Exercise description –
An exact transcription is needed, beginning at the line with "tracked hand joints" and ending at the last line of the listing, with pictures left out and nothing else added.

The data –

════════════════

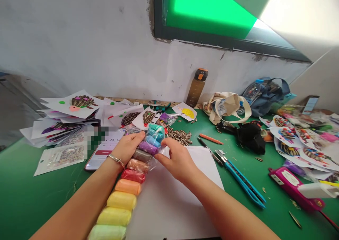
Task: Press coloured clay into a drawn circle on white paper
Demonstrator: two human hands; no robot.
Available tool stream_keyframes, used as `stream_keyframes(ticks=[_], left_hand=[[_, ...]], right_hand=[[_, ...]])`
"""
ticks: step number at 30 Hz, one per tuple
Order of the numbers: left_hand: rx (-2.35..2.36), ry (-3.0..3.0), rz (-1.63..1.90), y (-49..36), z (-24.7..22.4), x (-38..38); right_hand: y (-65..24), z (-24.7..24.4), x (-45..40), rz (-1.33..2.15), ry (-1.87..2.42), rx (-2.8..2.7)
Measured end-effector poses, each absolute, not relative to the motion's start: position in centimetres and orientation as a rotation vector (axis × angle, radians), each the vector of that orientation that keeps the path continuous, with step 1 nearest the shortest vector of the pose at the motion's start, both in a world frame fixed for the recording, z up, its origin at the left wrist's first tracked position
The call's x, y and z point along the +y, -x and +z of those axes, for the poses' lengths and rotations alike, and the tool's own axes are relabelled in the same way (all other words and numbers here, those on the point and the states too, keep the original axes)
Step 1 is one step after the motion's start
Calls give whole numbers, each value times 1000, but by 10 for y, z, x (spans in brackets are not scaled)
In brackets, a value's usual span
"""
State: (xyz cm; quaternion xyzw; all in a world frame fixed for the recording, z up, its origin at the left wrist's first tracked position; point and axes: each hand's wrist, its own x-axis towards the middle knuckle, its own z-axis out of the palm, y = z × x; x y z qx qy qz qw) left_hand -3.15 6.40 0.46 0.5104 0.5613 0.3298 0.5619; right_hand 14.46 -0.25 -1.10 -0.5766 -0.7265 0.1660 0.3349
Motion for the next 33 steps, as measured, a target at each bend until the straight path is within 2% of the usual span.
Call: stream_keyframes(ticks=[6, 11, 16, 19, 27, 33], left_hand=[[1255, -1244, 769, 29, 3, 64], [1190, -1193, 801, 31, 6, 65], [1258, -950, 797, 40, 8, 68], [1252, -846, 831, 46, 11, 69], [1171, -801, 831, 46, 12, 68], [1169, -778, 836, 45, 15, 68]], right_hand=[[-140, -7, -2, 148, 1432, -2140], [-165, 8, -2, 466, 1242, -1969], [-196, 17, 6, 910, 1073, -1386], [-210, 14, 16, 888, 941, -1043], [-206, -25, 31, 912, 1281, -1157], [-206, -37, 33, 723, 1548, -1356]])
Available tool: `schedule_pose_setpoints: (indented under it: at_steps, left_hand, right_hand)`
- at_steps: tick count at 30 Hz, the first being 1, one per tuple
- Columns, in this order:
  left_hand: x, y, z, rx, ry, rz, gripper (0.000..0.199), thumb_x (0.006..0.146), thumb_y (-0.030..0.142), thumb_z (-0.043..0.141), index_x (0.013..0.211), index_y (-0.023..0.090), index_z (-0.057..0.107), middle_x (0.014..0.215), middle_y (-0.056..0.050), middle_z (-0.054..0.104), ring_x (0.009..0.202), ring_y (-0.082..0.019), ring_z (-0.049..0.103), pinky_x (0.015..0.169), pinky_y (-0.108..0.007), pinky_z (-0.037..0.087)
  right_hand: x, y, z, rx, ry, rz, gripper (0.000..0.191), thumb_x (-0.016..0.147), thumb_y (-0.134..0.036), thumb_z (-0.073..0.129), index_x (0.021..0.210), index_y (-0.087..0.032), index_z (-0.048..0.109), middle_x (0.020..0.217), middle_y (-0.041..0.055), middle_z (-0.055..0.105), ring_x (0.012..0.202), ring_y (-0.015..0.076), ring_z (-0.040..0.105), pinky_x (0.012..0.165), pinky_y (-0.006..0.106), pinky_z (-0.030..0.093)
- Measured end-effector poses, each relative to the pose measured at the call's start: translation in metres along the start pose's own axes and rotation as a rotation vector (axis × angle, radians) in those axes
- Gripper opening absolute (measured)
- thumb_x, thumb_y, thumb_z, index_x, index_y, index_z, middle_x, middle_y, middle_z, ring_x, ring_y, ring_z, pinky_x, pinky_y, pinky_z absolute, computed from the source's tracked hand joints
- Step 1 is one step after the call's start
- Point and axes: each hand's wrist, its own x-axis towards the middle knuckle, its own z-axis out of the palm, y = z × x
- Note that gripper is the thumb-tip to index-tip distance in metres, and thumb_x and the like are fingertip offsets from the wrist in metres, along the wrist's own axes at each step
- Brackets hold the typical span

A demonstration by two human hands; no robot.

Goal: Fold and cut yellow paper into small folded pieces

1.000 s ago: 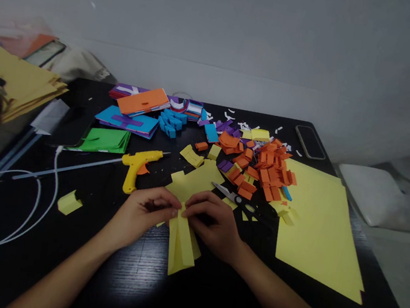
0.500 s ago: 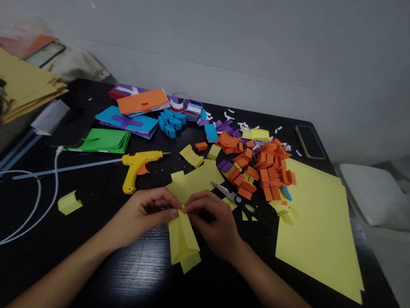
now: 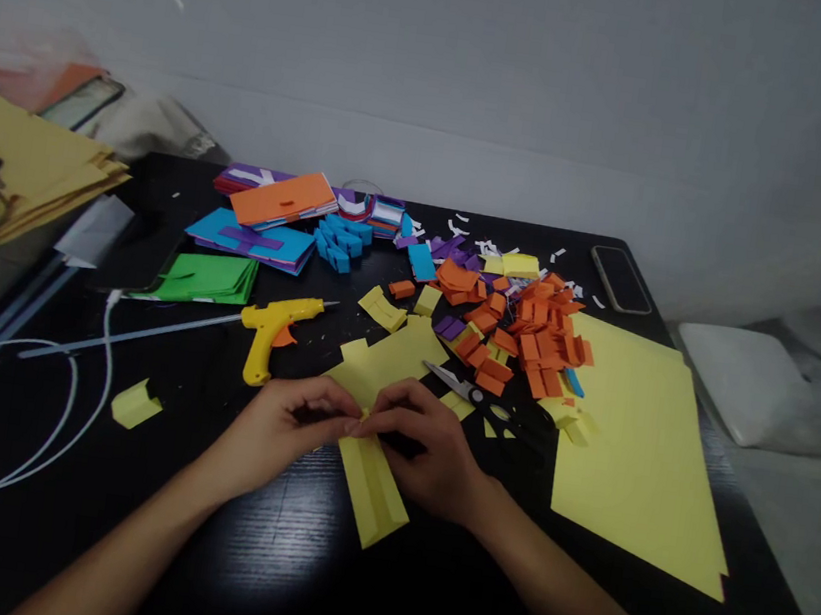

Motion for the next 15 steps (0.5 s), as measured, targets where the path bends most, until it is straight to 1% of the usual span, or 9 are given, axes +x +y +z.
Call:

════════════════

Exercise result –
- thumb_x, thumb_y, thumb_z, index_x, index_y, index_z, middle_x, middle_y, middle_z, ring_x, ring_y, ring_z, pinky_x, pinky_y, pinky_z absolute, computed from the source's tracked hand joints
- Step 1 is one step after the call's start
- Point and axes: each hand's wrist, its own x-axis towards the middle knuckle, its own z-axis out of the palm, y = z × x
- Note that gripper is the thumb-tip to index-tip distance in metres, and thumb_x and the like are fingertip offsets from the wrist in metres, along the wrist's own axes at each step
- Brackets hold the typical span

A demonstration by two human hands; no robot.

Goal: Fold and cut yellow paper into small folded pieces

1.000 s ago: 
0.500 s ago: 
now: 

Motion for the next 15 steps (0.5 s), as measured, targets where the path bends most, until it is straight to 1% of the usual span, or 9 are given, axes +x +y +z.
Call:

This concludes the response to the exercise.